O pai nunca lhe quis dar dinheiro «para ele andar metido na política» (safa, safa). Foi nos cursos de formação da JSD que ganhou o seu primeiro sustento. Esse bichinho da formação voltaria anos mais tarde, durante a travessia do deserto, através dos famosos cursos para técnicos de aeródromos da Tecnoforma. Nessa empresa, Passos teve como missão gerir toda a formação à distância. A coisa deve ter sido gerida demasiado à distância, porque o resultado de que o atual PM mais se orgulha é «ter estado muito próximo de criar uma escola de ensino superior em Cabo Verde». Ângelo Correia, conhecido caçador de talentos, deu valor a isto e foi buscar Pedro para junto de si na Fomentinvest, onde esteve até 2010. Desta magnífica experiência no setor privado ficou-lhe «o valor do risco (…) que falta na maior parte dos que dependem dos favores e dos benefícios do Estado». A Tecnoforma e a Fomentinvest devem ter sido as únicas empresas de formação profissional e de serviços ligados ao ambiente que nunca beneficiaram de dinheiros públicos.
Em 2010 Passos vê-se forçado a depender «dos favores e dos benefícios do Estado»: torna-se líder do PSD. Nessa qualidade, «viabilizou a governação socialista enquanto achou que essa seria a melhor alternativa para o país» e, já agora, enquanto os prazos constitucionais impediram o Presidente de dissolver a Assembleia. Preferiu chegar a primeiro-ministro no tempo certo, quando «ganhava força a alternativa social-democrata de virar a austeridade para o Estado e não para as pessoas». Estranhamente, apesar desta excelente plataforma social-democrata e apesar de Passos estar a «pôr o país no mapa do investimento e na senda do crescimento», os portugueses continuam a achá-lo uma pessoa má como as cobras. Mas para grandes males, grandes remédios: reúnem-se uns depoimentos de gente desinteressada, como Marco António Costa ou Secundino Cardoso do restaurante O Comilão; revela-se o historial de doenças da família inteira; e finalmente mostra-se a intimidade do apartamento de Massamá.

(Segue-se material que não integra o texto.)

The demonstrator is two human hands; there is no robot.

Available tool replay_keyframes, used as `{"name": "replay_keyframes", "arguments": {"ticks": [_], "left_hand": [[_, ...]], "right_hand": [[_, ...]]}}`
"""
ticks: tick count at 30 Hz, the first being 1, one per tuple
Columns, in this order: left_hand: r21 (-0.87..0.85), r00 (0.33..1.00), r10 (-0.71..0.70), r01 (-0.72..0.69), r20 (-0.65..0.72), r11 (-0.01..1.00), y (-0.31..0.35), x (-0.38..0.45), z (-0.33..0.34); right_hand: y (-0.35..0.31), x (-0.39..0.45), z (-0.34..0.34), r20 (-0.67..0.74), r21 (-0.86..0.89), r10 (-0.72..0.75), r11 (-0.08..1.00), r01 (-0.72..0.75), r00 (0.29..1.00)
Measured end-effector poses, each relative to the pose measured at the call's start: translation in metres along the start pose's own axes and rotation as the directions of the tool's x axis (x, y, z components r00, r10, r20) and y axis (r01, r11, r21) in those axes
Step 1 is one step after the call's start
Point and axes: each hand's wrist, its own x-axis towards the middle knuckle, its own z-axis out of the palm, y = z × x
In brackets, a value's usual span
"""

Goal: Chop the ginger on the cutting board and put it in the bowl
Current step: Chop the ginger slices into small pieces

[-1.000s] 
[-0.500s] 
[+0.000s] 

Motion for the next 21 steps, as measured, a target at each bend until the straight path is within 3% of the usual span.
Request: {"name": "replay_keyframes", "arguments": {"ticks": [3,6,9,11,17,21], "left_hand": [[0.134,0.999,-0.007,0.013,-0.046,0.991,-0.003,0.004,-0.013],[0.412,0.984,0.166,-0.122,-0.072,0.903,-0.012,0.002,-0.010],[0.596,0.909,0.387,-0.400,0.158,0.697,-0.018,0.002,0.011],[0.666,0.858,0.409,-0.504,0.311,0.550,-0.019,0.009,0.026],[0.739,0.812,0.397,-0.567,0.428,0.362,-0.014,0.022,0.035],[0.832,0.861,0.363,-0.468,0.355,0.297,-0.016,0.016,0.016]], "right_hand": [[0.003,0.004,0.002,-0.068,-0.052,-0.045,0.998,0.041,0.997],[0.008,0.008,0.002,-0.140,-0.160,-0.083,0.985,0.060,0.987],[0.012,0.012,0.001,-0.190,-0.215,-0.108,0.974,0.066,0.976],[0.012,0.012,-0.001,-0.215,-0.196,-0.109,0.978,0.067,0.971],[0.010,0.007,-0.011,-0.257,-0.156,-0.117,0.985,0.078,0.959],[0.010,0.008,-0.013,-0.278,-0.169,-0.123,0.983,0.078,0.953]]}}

Sofia Aureliano esteve lá e conta-nos como é «o estado de espírito». À entrada, foi recebida por Peluche e Olívia, «as cadelas da família que completam, com o seu entusiasmo sonoro, o quadro mais genuíno da arte de bem receber». Lá dentro percebeu que as gravatas não combinam com o ambiente, embora isso não se deva felizmente a «qualquer recalcamento ideológico mal resolvido ou a qualquer simbolismo adjacente». De resto, em casa, Passos até estende a roupa e põe a loiça na máquina, «para sentir um registo de normalidade». Pedro é um de nós, que também só lavamos a loiça e estendemos a roupa para sentir «um registo de normalidade».
Ultrapassada que está a tese da superioridade moral dos comunistas, este livro propõe-nos assim a tese da superioridade moral de Massamá. É certo que Passos confessa «não gostar de dar a ideia de poder estar a manipular o sentimento das pessoas em favor de um determinado objetivo». Mas infelizmente, como lembra em epígrafe a própria Sofia Aureliano, «em política o que parece é» (frase que a autora atribui a Sá Carneiro).